=== Exercise aim ===
Transcribe, leaving out every picture, the lines that run from the start of the listing below through the line with "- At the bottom".

### Stored data

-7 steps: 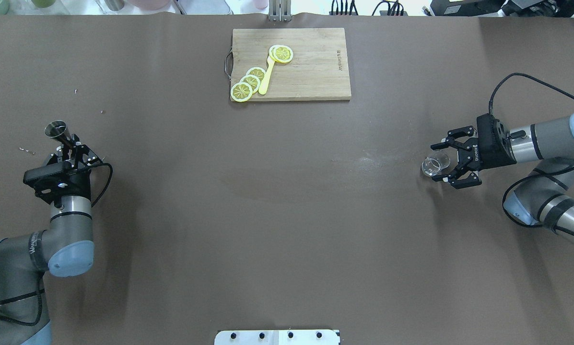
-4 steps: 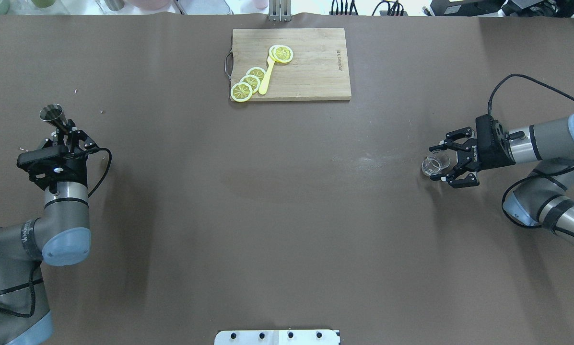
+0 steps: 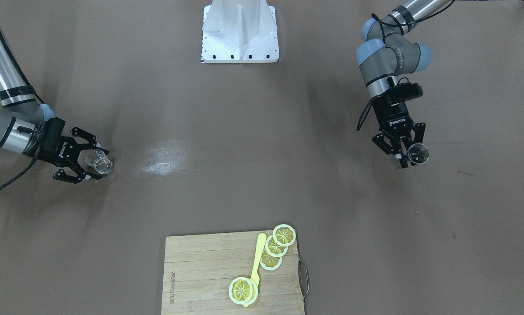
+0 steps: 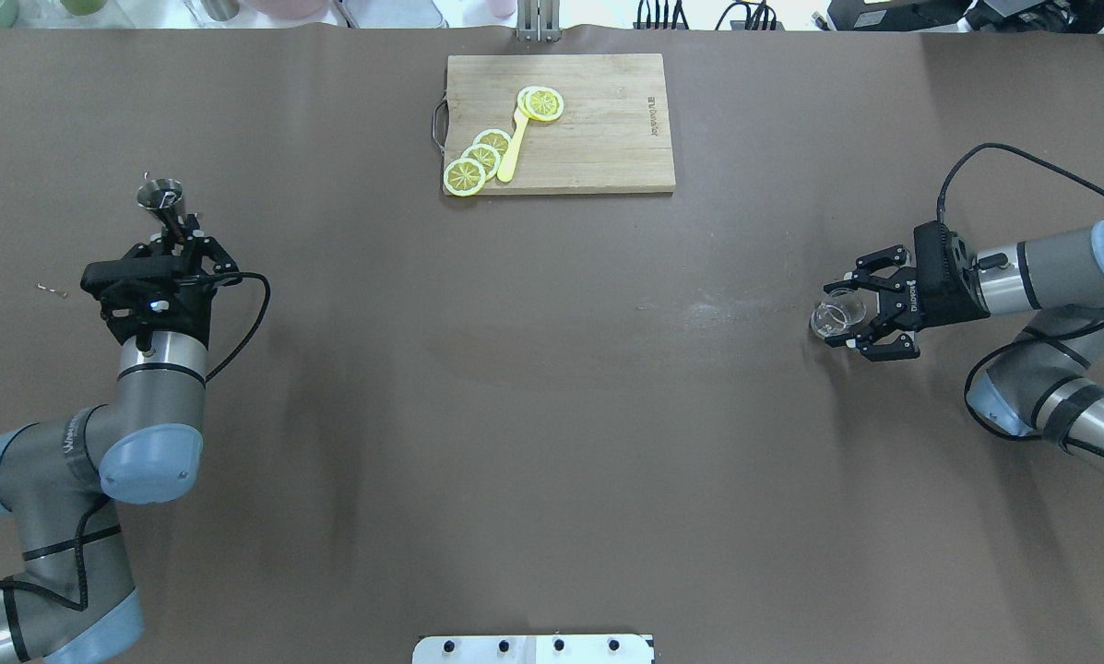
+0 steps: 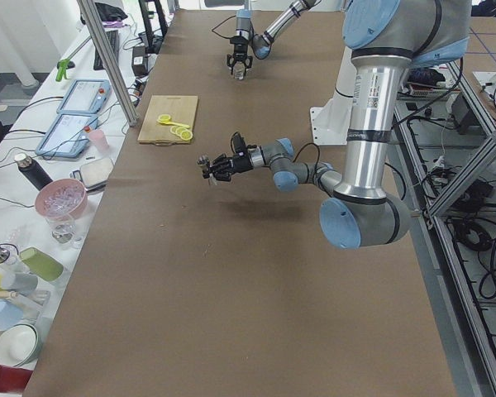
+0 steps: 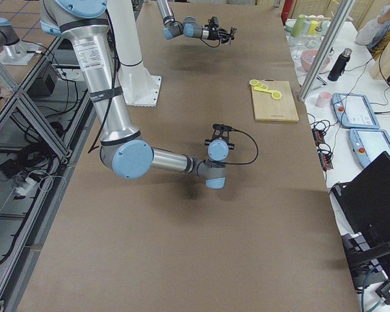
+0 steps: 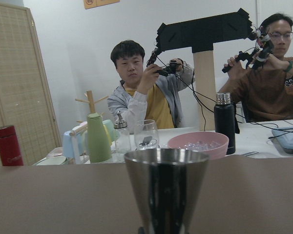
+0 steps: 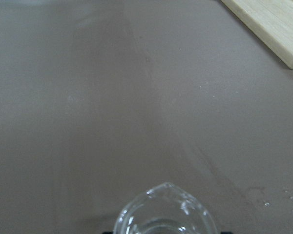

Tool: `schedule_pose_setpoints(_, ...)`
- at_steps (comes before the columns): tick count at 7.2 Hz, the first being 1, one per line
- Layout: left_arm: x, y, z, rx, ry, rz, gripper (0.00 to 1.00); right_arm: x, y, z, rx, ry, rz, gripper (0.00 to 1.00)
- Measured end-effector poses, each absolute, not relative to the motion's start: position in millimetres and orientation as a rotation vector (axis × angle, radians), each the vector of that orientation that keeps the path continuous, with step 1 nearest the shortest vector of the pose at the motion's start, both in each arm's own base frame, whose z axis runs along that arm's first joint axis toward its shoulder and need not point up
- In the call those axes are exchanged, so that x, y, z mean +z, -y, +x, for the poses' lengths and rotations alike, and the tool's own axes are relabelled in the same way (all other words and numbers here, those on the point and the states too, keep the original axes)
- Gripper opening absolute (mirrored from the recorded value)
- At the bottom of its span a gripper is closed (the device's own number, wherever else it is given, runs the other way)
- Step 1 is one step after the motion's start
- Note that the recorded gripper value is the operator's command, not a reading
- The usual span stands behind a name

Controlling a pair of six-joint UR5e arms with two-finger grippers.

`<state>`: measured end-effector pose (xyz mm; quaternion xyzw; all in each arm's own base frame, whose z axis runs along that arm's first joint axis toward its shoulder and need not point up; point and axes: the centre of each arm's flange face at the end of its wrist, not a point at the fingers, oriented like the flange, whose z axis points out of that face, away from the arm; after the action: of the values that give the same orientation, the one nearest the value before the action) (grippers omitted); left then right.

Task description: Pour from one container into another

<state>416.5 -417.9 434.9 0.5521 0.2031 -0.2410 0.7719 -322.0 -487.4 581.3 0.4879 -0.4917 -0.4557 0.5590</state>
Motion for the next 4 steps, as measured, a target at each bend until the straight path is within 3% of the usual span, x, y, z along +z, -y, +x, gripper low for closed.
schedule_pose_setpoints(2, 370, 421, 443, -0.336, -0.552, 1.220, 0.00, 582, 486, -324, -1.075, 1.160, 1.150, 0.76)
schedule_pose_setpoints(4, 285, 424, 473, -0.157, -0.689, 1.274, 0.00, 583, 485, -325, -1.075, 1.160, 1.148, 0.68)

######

=== Written response ===
-7 steps: 
-4 steps: 
+0 steps: 
+0 steps: 
+0 steps: 
+0 steps: 
+0 steps: 
+0 steps: 

Tool: `schedule_pose_setpoints(_, ...)`
- at_steps (comes before the columns): tick count at 7.2 Hz, the first being 1, one per line
- Layout: left_arm: x, y, z, rx, ry, rz, gripper (0.00 to 1.00); right_arm: x, y, z, rx, ry, rz, gripper (0.00 to 1.00)
- Measured end-effector poses, each absolute, not relative to the motion's start: position in millimetres and orientation as a rotation vector (axis × angle, radians), each the vector of that orientation that keeps the path continuous, with step 1 nearest the shortest vector of the pose at the motion's start, both in each arm's own base frame, whose z axis runs along that arm's first joint axis toward its shoulder and need not point up
- In the call those axes are exchanged, so that x, y, z mean +z, -y, +x, for the poses' lengths and rotations alike, and the tool's own axes are relabelled in the same way (all other words and numbers here, those on the point and the states too, keep the original axes)
- Gripper opening absolute (mirrored from the recorded value)
- At the bottom of its span a gripper is closed (the device's own number, wherever else it is given, runs the other way)

The work is done, and the output is complete.